Researchers hope their research will provide doctors with information when they meet pregnant women. The researchers advise that, while discussing risks and benefits are important, the decision regarding whether or not to stop taking medication should be in light of the severity of each woman's ADHD symptoms and her requirements.
The authors also caution that, while stopping the medication is an alternative, it is not an option to consider due to the high rate of depression and other mental health issues for women who are expecting or recently postpartum. Further, the research suggests that women who choose to stop taking their medications are more likely to experience difficulties adapting to life without them following the baby's arrival.
Nursing
It can be a challenge becoming a mother. Women with ADHD who must work through their symptoms while attending doctor appointments, getting ready for the arrival of their child and adjusting to new household routines can experience severe challenges. Many women decide to continue taking their ADHD medication during pregnancy.
The risk for breastfeeding infant is minimal because the majority of stimulant medication is absorbed through breast milk at a low level. The rate of medication exposure will vary based on the dosage, frequency of administration and the time of the day. Additionally, individual medications enter the body of the baby differently through the gastrointestinal tract and breast milk and the impact of this on a newborn infant is not yet fully understood.
Due to the absence of research, some physicians might be tempted to stop taking stimulant medication during a woman's pregnancy. It's a difficult choice for the woman, who must weigh the benefits of continuing her medication against the potential risks to the fetus. Until more information becomes available, doctors can inquire about pregnant patients whether they have any history of ADHD or if they are planning to take medication during the perinatal stage.
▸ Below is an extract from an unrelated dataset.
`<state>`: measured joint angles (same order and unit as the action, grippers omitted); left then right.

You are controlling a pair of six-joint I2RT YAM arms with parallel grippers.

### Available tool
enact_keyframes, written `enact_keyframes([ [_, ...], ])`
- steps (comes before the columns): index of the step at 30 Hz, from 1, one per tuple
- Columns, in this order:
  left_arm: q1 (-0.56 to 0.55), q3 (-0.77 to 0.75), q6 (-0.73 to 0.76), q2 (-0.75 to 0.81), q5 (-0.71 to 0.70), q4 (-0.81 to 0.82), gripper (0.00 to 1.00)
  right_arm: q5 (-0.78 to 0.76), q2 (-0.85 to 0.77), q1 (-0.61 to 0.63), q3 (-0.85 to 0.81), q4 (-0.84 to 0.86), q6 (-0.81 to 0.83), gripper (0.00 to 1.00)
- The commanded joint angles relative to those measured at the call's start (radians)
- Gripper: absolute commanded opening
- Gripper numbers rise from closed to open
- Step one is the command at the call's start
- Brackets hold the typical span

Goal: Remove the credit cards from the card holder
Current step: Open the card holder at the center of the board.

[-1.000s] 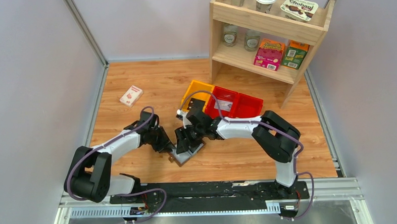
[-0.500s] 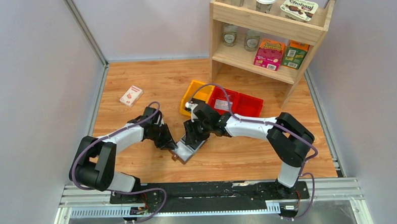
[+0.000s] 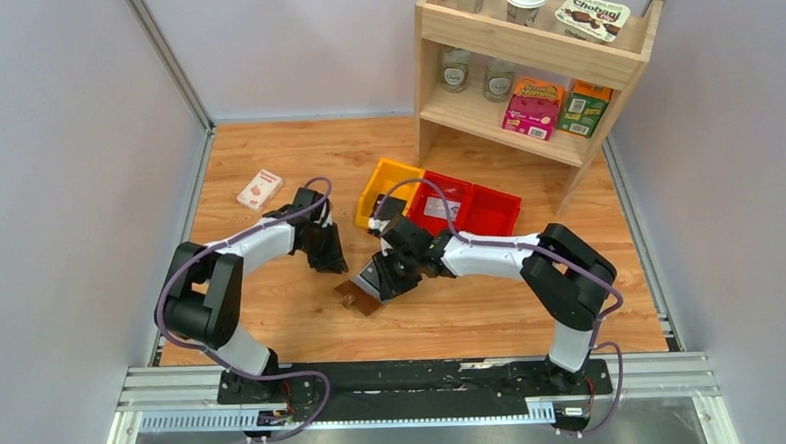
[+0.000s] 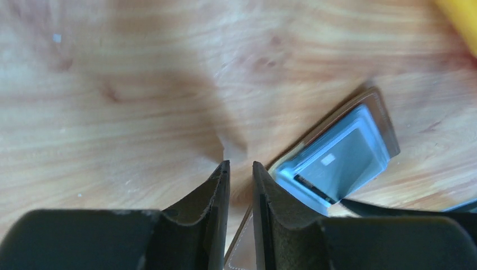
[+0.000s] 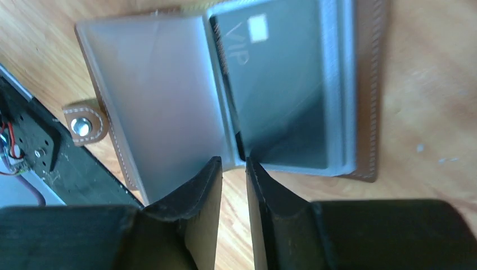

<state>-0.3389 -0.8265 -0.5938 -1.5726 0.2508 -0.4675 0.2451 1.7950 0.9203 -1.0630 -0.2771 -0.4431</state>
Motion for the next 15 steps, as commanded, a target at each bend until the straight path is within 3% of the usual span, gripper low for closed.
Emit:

A growing number of studies have proven that most women can safely continue taking their ADHD medication during pregnancy and while breastfeeding. In the end, an increasing number of patients are choosing to do so and in consultation with their physician, they have found that the benefits of maintaining their current medication far outweigh any potential risks.
Women with ADHD who plan to breastfeed should seek the advice of a specialist psychiatrist before becoming pregnant. They should discuss their medication with their doctor as well as the pros and cons of continuing treatment. This includes non-pharmacological methods. Psychoeducation is also needed to help pregnant women with ADHD be aware of the symptoms and the underlying disorder. They should also be educated about treatment options and strengthen the coping mechanisms. This should include a multidisciplinary approach, which includes the GP as well as obstetricians, psychiatry and obstetricians. Counselling for pregnancy should include discussion of a management plan for both the mother and child, as well as monitoring for signs of deterioration, and the need for adjustments to the medication regimen.